Pork producers eye future

DEVILS LAKE, N.D. -- American pork producers face both opportunities and challenges. Officials with the National Pork Board say their organization is tackling both.

National Pork Board CEO Bill Even answers questions prior to the North Dakota Pork Council annual meeting and convention Friday, August 10, 2018 in Devils Lake. Nick Nelson / Agweek

DEVILS LAKE, N.D. - American pork producers face both opportunities and challenges. Officials with the National Pork Board say their organization is tackling both.

The opportunities include growing potential demand for pork both domestically and internationally. The challenges include ongoing disruptions in U.S. pork exports.

"When there are trade issues, it really hits home quickly and we've seen that with impact on hog prices," said Bill Even, CEO of the Des Moines, Iowa-based National Pork Board.
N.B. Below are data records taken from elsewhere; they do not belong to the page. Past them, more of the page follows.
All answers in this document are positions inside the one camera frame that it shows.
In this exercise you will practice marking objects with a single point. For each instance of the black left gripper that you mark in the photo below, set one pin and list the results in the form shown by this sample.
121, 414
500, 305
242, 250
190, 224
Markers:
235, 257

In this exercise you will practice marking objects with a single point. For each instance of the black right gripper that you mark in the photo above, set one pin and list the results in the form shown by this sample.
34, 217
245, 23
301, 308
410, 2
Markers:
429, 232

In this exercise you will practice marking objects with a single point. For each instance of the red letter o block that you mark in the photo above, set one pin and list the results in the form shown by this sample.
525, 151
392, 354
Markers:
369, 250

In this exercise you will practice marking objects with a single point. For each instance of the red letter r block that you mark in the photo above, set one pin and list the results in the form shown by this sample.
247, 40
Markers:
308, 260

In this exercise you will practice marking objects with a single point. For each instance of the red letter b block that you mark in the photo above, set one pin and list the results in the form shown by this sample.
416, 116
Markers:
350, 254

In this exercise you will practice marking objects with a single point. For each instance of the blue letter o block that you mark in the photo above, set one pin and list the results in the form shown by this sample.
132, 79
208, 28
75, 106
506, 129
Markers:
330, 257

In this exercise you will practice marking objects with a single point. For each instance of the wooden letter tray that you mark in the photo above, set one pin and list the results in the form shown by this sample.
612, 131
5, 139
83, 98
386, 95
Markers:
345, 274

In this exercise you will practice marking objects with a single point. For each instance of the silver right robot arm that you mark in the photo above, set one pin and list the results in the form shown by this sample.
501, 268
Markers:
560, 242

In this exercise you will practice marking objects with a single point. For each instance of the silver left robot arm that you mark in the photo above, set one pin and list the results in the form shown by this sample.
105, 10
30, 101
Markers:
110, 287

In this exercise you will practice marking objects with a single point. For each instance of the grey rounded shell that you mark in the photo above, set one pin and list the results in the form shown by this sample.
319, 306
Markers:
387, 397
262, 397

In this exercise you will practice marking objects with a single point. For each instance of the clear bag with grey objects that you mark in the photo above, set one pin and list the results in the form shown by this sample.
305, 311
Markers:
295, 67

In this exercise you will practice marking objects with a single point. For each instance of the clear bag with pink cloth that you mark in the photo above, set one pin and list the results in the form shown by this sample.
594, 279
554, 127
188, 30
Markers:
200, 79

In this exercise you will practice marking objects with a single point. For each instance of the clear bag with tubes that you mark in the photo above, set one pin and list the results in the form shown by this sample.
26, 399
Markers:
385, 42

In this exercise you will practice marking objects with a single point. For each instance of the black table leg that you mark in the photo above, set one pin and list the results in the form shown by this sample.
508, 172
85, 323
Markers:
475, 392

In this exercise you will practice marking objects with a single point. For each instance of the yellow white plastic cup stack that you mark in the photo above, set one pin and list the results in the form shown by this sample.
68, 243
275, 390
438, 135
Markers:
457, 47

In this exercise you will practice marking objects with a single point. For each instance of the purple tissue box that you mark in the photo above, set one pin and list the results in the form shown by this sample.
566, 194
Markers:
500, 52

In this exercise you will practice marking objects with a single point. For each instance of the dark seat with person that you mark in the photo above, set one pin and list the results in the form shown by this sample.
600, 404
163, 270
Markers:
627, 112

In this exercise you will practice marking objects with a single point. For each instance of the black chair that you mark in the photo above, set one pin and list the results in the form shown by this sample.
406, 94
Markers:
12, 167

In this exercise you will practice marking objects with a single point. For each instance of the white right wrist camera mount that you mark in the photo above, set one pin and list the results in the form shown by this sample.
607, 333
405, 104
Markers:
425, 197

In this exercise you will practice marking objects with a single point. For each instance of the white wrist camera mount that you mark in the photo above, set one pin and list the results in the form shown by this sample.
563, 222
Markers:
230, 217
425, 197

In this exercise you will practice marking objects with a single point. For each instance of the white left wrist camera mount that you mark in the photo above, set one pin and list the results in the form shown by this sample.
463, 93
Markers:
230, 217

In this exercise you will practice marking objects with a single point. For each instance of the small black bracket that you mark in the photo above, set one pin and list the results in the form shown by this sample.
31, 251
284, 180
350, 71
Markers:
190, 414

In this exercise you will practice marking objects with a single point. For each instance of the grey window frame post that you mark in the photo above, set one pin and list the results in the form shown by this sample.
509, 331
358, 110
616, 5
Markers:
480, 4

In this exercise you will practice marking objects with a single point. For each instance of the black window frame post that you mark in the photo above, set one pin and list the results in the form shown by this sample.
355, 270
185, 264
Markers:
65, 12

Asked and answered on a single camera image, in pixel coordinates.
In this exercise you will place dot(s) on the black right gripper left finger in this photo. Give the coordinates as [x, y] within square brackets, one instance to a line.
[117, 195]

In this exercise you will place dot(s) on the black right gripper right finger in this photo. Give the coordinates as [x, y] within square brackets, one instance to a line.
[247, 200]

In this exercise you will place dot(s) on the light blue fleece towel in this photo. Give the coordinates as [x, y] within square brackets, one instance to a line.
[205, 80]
Even, a former South Dakota secretary of agriculture, was among roughly 100 people who attended the annual convention of the North Dakota Pork Council Aug. 10 near Devils Lake, N.D. In the past, the annual meeting was held during the winter; the switch to summer makes it easier for exhibitors who had faced conflicts with winter annual meetings of pork groups in other states.

Under the pork checkoff-program, U.S. pork producers and importers pay $0.40 per $100 of value when pigs are sold and when pigs or pork products are brought to the country.


The National Pork Board is responsible and checkoff-funded research, promotion and consumer information projects and also for communicating with pork producers and the public. The North Dakota Pork Council is part of the national group.

Even pointed to several developments in which his organization is involved:

• Securing a $1 million grant from the U.S. Department of Agriculture to match $1 million in producer checkoff money to help pork producers better understand taking care of their animals.

• Relaunching the 10-year-old We Care program, in which pork producers "hold ourselves accountable for continuous improvement" in animal care. "In the consumer's mind, they want to feel good about how pork is produced and about feeding to their families," an effort that We Care enhances,

• Pork 2040, a long-term effort to sell more pork to emerging markets worldwide.

• A new, temporary campaign in which more than 5,000 Subway restaurants on the East Coast have put three new pork sandwiches on their menu.

• Stepping up its promotional and marketing efforts on social media and other digital platforms.

The long-term domestic outlook for pork sales is encouraging, in part because pork is popular with America's rising Hispanic population, Even said.


Export opportunities for pork, already the world's most widely consumed animal protein, are promising, too, he said.

Exports now account for 27 percent of U.S. pork sales, with China buying about $1 billion of U.S. pork in 2017 and Mexico importing about 40 percent of all U.S. hams. Given that, U.S. pork producers are concerned about current trade disruptions, he said.

North Dakota and pork

North Dakota's hog industry is modest, especially in comparison to Minnesota and South Dakota. As of Dec. 15, according to information on the pork checkoff website:

• Minnesota had a hog and pig inventory of 8.5 million, ranking third nationally.

• South Dakota's hog and pig inventory totaled 1.56 million, 11th nationally.

• North Dakota's hog and pig inventory totaled 147,000, ranking 25th nationally.

But North Dakota's pork industry has strong potential for growth, said Todd Erickson, general manager of North Dakota Sow Co-op, which operates pork operations in Larimore, N.D., and Lakota, N.D.


North Dakota is a big and growing producer of both soybeans and corn, which are the cornerstones of hogs' diets, so the state has the potential to raise many more hogs than it does now, he said.

"I think it's a matter of educating the public. We're considered a cow-calf state. We could be a sow state. We've got location, location, location. We could develop the swine industry," he said.

Erickson describes himself as "a cattle boy" growing up near Minot, N.D. But while attending North Dakota State University, "I ended up in the (NDSU) pig barn on work-study and and just loved it. I decided, 'I'm going to do pigs,'" he said.

Erickson was elected this year as one 15 national directors of the National Pork Board.

It can be difficult for hog producers from states with relatively few hogs to get elected to the board, "so I'm super-happy. It's an honor to be elected by your peers. And I'm having a hoot," he said.